What you are asked to do
Output, please, exactly those lines of the listing that come before the line with "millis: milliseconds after", along with that line itself.

─── Collected material

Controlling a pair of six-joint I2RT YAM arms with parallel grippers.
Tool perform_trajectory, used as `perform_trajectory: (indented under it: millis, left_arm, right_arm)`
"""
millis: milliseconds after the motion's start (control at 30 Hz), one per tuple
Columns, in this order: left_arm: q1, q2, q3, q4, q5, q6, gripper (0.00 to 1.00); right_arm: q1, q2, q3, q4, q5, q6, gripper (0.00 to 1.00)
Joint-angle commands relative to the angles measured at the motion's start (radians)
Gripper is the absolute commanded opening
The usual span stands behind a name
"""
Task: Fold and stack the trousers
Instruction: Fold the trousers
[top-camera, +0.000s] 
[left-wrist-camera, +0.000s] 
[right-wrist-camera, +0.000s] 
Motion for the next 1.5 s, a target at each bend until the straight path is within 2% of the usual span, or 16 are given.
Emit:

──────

Response
Controlling a pair of six-joint I2RT YAM arms with parallel grippers.
Tool perform_trajectory, used as `perform_trajectory: (indented under it: millis, left_arm, right_arm)`
"""
millis: milliseconds after the motion's start (control at 30 Hz), one per tuple

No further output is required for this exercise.